Will a variable be read "fresh from main memory" if used in a loop AROUND a synchronized lock?

Question

Please see the code below：

private  static boolean flag=true; // main thread will call flag=false

private final static Object lock=new Object(); // lock condition

public static void thread1(){

    while (flag){

        synchronized (lock){
            // some work
        }

    }

}


public static void main(String[] args) throws Exception {

    Thread t1=new Thread(()->{
        thread1();
    });
    t1.start();
    Thread.sleep(1000);
    flag=false;

    // The program can stop normally

}

No matter at any time , When one thread entering the synchronized block, will the value of the variable flag be loaded from main memory?

Thank you for your detailed explanation, because I am not sure if the flag has a happend-befores relationship. Literally, the flag is not in the synchronized block.

Update1：

I know that using volatile can and I also know how to write the right code,, but I want to know now if there is no volatile keyword. Whether synchronized can guarantee visibility. Note: the flag variable is not in synchronized block.

Update2：

I updated the code again, the code on my win10+JDK8 system can stop normally, do you think it is correct or accidental, because it is not tested on all hardware systems, so I need theory to guide。

Focus on the question:

whether the loop condition (flag variable) has a happen-before relationship with the synchroized block inside the loop，If it has a happen-before relationship, jvm whether ensure that the flag variable is loaded from main memory even if the flag variable is not in the synchronized block.

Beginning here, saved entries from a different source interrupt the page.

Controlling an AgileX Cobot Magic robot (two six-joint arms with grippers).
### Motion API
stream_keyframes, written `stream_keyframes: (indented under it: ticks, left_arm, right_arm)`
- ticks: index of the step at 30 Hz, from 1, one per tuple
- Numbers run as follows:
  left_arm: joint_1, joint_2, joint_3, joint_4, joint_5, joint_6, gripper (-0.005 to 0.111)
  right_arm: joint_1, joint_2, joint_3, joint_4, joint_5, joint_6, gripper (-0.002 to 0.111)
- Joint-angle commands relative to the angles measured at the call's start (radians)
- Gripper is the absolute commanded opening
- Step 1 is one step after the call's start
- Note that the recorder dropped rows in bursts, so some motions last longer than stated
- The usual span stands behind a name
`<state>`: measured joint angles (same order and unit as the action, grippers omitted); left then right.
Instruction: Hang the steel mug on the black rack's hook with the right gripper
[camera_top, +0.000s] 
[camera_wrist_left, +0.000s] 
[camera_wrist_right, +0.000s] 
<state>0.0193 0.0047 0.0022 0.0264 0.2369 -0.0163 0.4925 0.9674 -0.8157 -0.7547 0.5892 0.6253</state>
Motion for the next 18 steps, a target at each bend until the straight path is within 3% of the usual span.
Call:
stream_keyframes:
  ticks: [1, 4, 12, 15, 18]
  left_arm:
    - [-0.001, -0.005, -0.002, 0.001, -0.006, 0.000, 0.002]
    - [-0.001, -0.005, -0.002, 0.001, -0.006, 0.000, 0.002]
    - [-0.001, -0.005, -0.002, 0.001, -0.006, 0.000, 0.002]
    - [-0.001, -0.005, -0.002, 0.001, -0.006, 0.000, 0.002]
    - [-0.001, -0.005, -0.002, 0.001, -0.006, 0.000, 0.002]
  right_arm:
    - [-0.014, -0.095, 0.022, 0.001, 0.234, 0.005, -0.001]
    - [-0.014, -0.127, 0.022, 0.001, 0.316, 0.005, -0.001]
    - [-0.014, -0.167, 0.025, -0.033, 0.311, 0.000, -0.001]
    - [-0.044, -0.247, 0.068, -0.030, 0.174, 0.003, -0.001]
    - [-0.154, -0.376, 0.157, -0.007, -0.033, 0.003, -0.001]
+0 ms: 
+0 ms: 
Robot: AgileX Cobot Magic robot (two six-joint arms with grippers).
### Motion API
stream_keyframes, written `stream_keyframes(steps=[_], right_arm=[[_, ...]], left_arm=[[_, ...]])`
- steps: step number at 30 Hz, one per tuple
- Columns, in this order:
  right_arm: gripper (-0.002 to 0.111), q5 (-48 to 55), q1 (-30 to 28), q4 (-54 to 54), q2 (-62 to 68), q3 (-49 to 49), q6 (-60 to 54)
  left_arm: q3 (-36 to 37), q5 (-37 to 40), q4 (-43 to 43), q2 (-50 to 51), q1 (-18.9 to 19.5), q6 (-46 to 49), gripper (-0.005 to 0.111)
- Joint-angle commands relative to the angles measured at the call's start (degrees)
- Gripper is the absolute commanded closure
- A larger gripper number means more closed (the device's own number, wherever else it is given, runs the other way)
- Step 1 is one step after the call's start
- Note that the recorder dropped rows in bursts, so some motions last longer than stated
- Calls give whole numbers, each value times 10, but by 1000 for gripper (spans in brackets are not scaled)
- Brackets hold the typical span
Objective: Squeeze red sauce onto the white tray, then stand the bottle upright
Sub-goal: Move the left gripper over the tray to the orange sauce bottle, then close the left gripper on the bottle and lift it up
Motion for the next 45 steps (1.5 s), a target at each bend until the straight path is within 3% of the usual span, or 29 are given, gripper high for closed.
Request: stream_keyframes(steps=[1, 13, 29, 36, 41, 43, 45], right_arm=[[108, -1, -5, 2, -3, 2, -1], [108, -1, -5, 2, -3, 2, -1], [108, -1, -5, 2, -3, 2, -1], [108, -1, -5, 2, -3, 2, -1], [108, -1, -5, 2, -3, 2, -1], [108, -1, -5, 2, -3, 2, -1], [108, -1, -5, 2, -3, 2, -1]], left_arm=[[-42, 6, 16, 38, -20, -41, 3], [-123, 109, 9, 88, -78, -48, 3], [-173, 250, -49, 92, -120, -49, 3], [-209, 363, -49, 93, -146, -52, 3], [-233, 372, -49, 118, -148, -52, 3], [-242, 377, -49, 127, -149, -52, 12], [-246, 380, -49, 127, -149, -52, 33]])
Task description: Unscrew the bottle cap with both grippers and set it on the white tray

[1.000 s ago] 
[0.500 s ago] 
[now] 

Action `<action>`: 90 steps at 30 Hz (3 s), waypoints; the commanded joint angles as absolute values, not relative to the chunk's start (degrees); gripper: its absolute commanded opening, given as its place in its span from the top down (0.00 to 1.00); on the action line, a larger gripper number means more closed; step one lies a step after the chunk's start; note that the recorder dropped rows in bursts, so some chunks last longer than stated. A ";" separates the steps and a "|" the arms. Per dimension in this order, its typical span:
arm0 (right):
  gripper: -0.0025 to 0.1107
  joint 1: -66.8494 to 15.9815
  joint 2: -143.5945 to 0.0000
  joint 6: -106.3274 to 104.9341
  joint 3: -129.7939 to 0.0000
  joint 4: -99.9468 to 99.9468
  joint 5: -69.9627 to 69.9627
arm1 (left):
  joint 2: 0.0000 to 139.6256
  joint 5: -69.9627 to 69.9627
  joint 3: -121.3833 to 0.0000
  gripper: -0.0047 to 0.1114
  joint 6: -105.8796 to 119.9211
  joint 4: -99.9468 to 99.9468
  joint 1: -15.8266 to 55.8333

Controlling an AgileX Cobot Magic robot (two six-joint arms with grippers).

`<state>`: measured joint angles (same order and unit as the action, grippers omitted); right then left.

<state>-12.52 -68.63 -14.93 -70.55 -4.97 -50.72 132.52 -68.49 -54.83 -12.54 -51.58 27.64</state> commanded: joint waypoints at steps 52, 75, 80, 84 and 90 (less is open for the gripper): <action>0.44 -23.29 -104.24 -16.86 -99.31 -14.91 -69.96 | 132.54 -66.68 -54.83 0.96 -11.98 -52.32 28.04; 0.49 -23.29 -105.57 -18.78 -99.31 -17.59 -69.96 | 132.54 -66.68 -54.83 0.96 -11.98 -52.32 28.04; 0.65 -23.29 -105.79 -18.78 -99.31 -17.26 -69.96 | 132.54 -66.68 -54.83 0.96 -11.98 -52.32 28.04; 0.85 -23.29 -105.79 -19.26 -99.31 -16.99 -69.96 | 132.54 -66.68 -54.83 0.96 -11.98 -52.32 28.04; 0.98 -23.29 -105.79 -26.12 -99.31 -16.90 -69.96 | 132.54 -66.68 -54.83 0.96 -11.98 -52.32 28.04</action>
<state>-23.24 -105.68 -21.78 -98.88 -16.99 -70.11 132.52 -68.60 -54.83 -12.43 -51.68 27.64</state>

If every one think there is no happen-before relationship, then how do you explain that when I remove the synchronized block, the code will loop indefinitely. When I add it, it will stop normally. Is this just an accident?

Could just make the flag `volatile` :} It's a somewhat pedantically interesting question, though. — user2864740, Jul 09 '18 at 03:10
I don't think so. `synchronized` only locks an object to prevent another thread from entering (which would block those threads). What you need is to make the `flag` `volatile`. — Jai, Jul 09 '18 at 03:15
Basically yes (I'm contradicting Jai here). In Java, the ideas of mutex and memory visibility are packed into the same operations. So `volatile` works here, but so does `synchronized` and they basically do the same thing. Note that your example is bad because `flag` is public. Normally you make the field `private` so that calling code must go through the synchronized block for any access. Then the field is considered thread safe. — markspace, Jul 09 '18 at 03:20
Also a "detailed explanation" is far too broad to cover here. Get the book [*Java Concurrency in Practice* by Brian Goetz](http://jcip.net/) (http://jcip.net/) for the full story. It's the best book on Java threading and concurrency. — markspace, Jul 09 '18 at 03:22
Possible duplicate of [Difference between volatile and synchronized in Java](https://stackoverflow.com/questions/3519664/difference-between-volatile-and-synchronized-in-java) — Jai, Jul 09 '18 at 03:30
I have updated the question, please focus on the updated content. — Qin Dong Liang, Jul 09 '18 at 03:31
Read the link, I think it addresses your problem. @markspace I found an answer that describes more in detail what you said. — Jai, Jul 09 '18 at 03:31
@Jai Please see the updated content, I know the theory, but the theory of this situation is not described, so this question is not a duplicate question, thank you — Qin Dong Liang, Jul 09 '18 at 03:38
The String literal `lock` and `flag` are two different references, why would you think the `synchronized` block would make `flag` implicitly volatile when it's not even inside the block? — Jai, Jul 09 '18 at 03:51
Updated my answer below, the code you added definitely does not work. — markspace, Jul 09 '18 at 03:52
Thanks to every friend for the discussion, please see the update again. — Qin Dong Liang, Jul 09 '18 at 04:03
[IMPORTANT : Please do not use String as lock](https://stackoverflow.com/a/463437/5217712). — Enzokie, Jul 09 '18 at 04:26

markspace · Answer 1 · 2018-07-11T02:36:58.763

3

OK looking a little more closely at your code, what you have is not enough. The access to a shared field is outside of your synchronized block, so no it does not work.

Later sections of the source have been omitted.